O grande prazer foi o
Tahiti. Time de um pequeno país, formado por amadores, de futebol simples e
ingênuo. Levaram uma sacola de gols (vinte e quatro, se não erro nas contas),
mas receberam aplausos e carinho da torcida. Num mundo competitivo, pode
parecer estranho ou cruel ironia aplaudir um time que perde todas.
Mas não foi nem
estranho nem crueldade.
O Tahiti colocou em
campo uma das coisas mais deliciosas de qualquer esporte: o prazer de jogar, de
brincar, de competir. Ao contrário do que pensam os competitivos, o cerne da
dedicação ao esporte não é derrotar o adversário. Alguém será derrotado, é
claro. Haverá competição e um só vencedor. Mas o móvel é o prazer lúdico do jogo,
a grande farra da brincadeira, a ingênua prática que nos faz retornar à
infância.
Foi a materialização da
infância do futebol esse time do Tahiti. Jogam como todos nós jogamos um dia
quando crianças. Correndo atrás da bola, em gritaria, sorriso no rosto.
Com isso conquistaram a
torcida, que não os adotou por serem os mais fracos, como pode parecer. Fossem
apenas inábeis, acabariam vaiados. Conquistaram a todos porque, sendo amadores
em confronto com profissionais de primeira linha, estavam ali para se divertir.
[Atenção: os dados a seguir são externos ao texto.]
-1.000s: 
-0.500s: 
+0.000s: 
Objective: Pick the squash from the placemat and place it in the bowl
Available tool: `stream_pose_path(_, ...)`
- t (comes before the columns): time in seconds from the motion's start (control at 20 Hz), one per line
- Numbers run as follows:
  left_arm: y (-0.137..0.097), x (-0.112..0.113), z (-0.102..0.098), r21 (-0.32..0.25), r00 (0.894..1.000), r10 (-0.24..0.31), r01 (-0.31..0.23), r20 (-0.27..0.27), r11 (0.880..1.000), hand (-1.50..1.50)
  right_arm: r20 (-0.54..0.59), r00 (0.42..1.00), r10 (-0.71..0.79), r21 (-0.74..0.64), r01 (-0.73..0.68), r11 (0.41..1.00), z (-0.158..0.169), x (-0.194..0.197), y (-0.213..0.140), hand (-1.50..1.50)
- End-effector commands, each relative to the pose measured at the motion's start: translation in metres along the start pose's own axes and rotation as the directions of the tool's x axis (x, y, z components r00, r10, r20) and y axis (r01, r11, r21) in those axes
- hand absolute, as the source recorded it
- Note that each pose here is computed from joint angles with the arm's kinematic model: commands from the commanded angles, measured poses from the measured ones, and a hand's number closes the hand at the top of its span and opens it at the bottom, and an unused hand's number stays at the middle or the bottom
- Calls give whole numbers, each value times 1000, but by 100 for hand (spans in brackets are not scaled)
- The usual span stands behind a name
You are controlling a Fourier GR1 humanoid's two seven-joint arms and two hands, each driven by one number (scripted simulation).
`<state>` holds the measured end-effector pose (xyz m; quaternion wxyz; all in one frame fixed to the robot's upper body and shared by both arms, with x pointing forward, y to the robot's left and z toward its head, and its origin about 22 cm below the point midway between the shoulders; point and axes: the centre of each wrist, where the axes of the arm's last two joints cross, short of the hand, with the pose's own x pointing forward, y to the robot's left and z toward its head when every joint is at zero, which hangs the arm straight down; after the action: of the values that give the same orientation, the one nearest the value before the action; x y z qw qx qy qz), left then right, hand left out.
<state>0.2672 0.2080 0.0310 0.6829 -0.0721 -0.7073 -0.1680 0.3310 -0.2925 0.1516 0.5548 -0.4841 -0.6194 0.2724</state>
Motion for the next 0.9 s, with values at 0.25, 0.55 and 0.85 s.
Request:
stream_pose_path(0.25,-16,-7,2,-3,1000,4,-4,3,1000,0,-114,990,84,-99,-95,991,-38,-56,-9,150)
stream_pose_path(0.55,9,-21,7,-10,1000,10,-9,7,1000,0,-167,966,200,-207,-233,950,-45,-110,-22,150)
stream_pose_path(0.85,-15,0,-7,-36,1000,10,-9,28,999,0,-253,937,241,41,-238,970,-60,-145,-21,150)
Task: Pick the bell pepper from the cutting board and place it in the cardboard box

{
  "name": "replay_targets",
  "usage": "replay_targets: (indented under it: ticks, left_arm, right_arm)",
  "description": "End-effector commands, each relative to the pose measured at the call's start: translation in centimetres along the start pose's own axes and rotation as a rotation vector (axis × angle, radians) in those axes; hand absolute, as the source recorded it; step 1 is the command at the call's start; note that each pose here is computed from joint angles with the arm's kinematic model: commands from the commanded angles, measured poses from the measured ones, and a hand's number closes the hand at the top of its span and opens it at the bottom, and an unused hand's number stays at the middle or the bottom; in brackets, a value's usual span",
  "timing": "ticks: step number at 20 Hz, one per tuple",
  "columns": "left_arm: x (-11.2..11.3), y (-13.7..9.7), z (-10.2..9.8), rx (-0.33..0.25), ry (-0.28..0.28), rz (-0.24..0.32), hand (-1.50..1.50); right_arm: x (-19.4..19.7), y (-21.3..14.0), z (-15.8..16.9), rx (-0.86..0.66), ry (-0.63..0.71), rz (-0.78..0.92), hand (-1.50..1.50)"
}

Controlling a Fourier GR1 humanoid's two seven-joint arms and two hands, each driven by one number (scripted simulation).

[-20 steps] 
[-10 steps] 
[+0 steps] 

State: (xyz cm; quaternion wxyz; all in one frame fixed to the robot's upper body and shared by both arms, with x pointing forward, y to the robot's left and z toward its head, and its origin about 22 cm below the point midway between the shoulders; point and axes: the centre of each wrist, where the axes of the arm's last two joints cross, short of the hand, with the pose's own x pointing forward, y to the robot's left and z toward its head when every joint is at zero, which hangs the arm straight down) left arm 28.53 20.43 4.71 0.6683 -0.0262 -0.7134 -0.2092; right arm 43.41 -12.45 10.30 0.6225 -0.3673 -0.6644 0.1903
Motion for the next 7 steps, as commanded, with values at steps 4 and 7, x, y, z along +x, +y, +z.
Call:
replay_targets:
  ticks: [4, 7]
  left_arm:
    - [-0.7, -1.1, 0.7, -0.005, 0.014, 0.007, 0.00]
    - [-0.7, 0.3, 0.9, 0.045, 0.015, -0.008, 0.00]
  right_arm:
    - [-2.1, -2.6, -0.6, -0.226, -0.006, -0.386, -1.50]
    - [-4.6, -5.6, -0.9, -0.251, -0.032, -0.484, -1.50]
E fizeram isso de cabeça erguida.
Jonathan Tehau, que fez o único gol do Tahiti
no certame, terá assunto para se exibir diante de netos e bisnetos. Todos
poderão contar que um dia jogaram contra Iniesta, Xavi, David Villa, Valdez, Forlan, Lugano, Suárez. Não é pouco.
O leitor conhece prazer
melhor do que ter histórias para contar a seus netos?
Excelente narrativa. Esta história devemos lembrar para contar aos netos: "Eu vi um time iniciante e sem nenhuma gloria se ver aclamado por uma multidão que curte de se delicia com este Esporte. Parabéns ao Roberto Gomes que tão bem consegui retratar este momento histórico!